As we walked from the parking lot into the tasting room at Robert Renzoni Vineyards and Winery, the first thing that caught my eye was the sign – Cilurzo Award For Winery of the Year. Vincent and Audrey Cilurzo planted Temecula’s first wine vineyards in the 1960s. Robert was humbled to receive the award. “It’s quite a tribute, to get voted by your peers is pretty cool.”
The last time Robert and I sat down together for an extended visit was in 2009, shortly after he opened the winery. His tasting room shared space with his production facility. Robert’s focus, though, is razor-sharp. At the time there was an artist’s rendering of the current tasting room, open now for three years. It may as well have been a photograph. He sketched the design on a cocktail napkin and fears that sketch may have been given to the contractor and is, alas, gone.
He took a year off from running his operation to oversee the construction of his dream. It was “nerve-wracking, but fun and exciting” he told me. “All one bundle of hell.” Had he not been on site every day, he says, multiple errors would have gone unchecked. When I asked if three years in he was pleased with where things are, he said he was, but they are already set for a major expansion. The kitchen will soon triple in size. Mama Rosa’s Trattoria serves a thousand lunches on a typical weekend and around 200 each weekday.
Francesco Cusimano, chef/owner of Rustico in Murrieta, is his consultant, but don’t think for a second that Mama Rosa’s is Rustico Two. Every dish is unique to the winery. Some are the result of a collaboration between Renzoni and Cusimano, some are from Executive Chef Felix who just turned 27. “The chicken wings are mine” he said. All the ingredients are from Italy and can’t be found in any local market. The pasta is homemade. The bread is delivered daily by FedEx from New Jersey. There’s lots of arugula because he loves it. “People still like simple. They still like comfortable.”
At the heart of it all is the winery. “The wine comes first” he said. “We want to be known as a winery with a nice fun restaurant.” His is the only winery on De Portola Road that isn’t also a wedding venue. Instead he told me, somewhat tongue-in-cheek, he may offer divorce parties. When asked why he doesn’t open his grounds for weddings, his response was “I sell wine. That’s what we do.” There’s live music on the patio weekends. Misters provide cooling relief from the summer heat. In addition to Renzoni wines, you’ll find Peroni, Ironfire and Wiens beers on tap. I tried the Tre Salame pizza with pepperoni, Calabrese picante and sopprasseta and it was incredibly good.

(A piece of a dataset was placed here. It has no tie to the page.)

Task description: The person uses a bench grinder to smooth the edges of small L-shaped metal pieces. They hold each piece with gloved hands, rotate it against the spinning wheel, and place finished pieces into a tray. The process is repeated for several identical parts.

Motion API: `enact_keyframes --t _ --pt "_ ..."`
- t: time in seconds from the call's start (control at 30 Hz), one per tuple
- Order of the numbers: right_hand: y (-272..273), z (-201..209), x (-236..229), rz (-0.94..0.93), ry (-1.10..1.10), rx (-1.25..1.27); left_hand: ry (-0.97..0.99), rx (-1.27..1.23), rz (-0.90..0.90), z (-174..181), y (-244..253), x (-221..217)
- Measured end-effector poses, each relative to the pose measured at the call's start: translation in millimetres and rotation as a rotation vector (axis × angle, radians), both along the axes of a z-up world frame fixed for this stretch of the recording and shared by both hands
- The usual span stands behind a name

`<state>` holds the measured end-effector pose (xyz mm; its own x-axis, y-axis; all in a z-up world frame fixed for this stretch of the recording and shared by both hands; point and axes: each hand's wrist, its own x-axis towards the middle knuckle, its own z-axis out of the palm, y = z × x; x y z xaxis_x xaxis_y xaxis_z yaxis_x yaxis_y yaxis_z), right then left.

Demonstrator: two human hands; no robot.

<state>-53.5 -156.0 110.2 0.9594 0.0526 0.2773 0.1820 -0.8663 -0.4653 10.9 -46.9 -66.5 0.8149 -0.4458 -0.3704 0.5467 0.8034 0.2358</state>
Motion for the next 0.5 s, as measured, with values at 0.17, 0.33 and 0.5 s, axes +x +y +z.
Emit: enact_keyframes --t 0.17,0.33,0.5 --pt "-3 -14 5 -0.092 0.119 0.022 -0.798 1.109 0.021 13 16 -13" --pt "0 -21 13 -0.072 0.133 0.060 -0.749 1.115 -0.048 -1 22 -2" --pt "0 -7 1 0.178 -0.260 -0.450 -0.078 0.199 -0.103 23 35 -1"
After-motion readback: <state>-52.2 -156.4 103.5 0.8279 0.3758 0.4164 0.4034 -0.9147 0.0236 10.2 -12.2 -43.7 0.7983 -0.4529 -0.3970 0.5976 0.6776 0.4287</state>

Other plans include a 6,000 square foot expansion, including a storage building which will make them fully self-contained. The cellar will be fully renovated so it will look like it was “plucked from the Napa Valley or Bordeaux” in an 1800s style. He says it will be the cellar of Southern California. The picnic grounds up top will reopen soon with new pergolas and coverings, misters and a repainted wine house.
Robert gives his staff a tremendous amount of credit for his success, saying he’s been blessed. From a crew of four part-timers nine years ago, he now employs 46 people. Prior to opening the winery, he told me he’d never really won anything. He’s from Buffalo, New York, a town that lost four Super Bowls and three Stanley Cups. He was terrible at school. He excelled at soccer, but injuries kept him from pursuing a career in it. He went into the family business, but lost that after four years when the business was sold. He moved to Los Angeles to try his hand in the music business, but that didn’t pan out either. It was then he had a “come to Jesus” meeting with himself.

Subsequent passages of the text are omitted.